As a person I would always have been cautious.
By this I mean I would be sceptical of most things I would be told or hear unless there was sound evidence or data to support the assertion.
Once that is present, however, I have no problem accepting the proposition.
I am not a man for conspiracy theories based on thin air or hunches or feelings or rumours or unsubstantiated nonsense to be found on social media platforms, and elsewhere.
As a small business owner, I probably exercise an even greater degree of reticence about what works and doesn’t work when it comes to marketing my business. I tend to test and verify for myself.
And my strong view is that a great deal of small business owners are wasting their time, attention, and money on things that will not work for them.
Or if they do work, they will only do so to such a small extent as to render the effort virtually pointless and prodigiously costly.
Drinking the Twitter Kool Aid
Take Twitter, for example. I see large numbers of small business owners involved in professional services-for example solicitors, accountants, tax advisors-wasting a lot of time on a platform that will not deliver clients and will only provide a fraction of the brand building impact that they might obtain on YouTube or Instagram or Facebook.
I have tested the social media platforms extensively and have subjected each one to a wide range of experiments as to what works and what does not work. What type of content, how often, timing, and so on.

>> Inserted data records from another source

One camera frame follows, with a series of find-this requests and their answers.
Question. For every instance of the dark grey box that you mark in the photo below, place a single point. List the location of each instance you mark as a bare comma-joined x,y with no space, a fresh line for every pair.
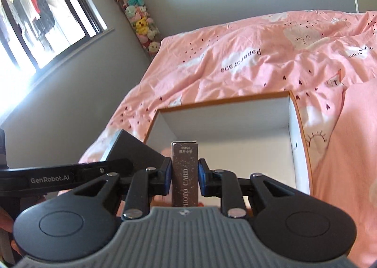
132,147

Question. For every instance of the person's left hand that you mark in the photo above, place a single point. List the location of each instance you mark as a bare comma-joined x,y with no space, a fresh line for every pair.
4,221

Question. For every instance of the brown photo card box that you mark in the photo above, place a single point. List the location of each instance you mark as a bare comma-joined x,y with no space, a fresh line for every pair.
184,173

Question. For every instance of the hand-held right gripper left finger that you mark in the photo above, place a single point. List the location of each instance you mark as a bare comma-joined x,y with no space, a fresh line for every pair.
166,176

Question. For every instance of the window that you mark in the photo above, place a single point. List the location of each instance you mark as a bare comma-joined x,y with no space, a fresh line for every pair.
67,32

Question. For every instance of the orange cardboard box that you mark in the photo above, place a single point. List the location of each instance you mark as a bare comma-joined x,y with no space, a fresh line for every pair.
223,118

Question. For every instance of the red hanging garment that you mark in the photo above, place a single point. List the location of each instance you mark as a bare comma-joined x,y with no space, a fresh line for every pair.
33,3

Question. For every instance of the black hanging garment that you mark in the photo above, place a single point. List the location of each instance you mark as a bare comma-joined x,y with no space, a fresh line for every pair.
44,17

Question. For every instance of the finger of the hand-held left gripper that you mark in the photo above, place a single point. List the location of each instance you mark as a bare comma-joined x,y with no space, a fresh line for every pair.
103,168

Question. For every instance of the clear tube of plush toys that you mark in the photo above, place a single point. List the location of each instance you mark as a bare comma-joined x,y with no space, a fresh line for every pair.
141,26

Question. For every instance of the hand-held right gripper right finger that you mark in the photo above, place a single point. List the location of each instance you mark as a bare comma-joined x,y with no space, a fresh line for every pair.
203,178

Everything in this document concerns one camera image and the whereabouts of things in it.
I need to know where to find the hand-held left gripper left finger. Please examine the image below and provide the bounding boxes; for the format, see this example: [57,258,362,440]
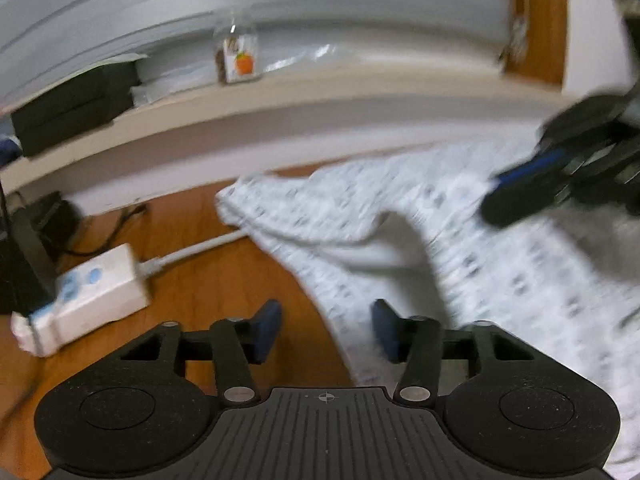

And I have no doubt in saying that for the vast majority of solicitors or other professional service providers Twitter is a stunning waste of time and resources.
I see top law firms tweeting, or paying someone to tweet for them, presumably as part of some marketing effort.
The results they obtain are, I would wager, hopeless.
They would be far better off fishing where the fish are-on Facebook, Instagram, YouTube.
Young couples striving to get a few bob together for a house deposit, who are concerned about rising house prices, interest rates, the best lender and similar concerns, are not on Twitter. They are on Instagram or Facebook or YouTube.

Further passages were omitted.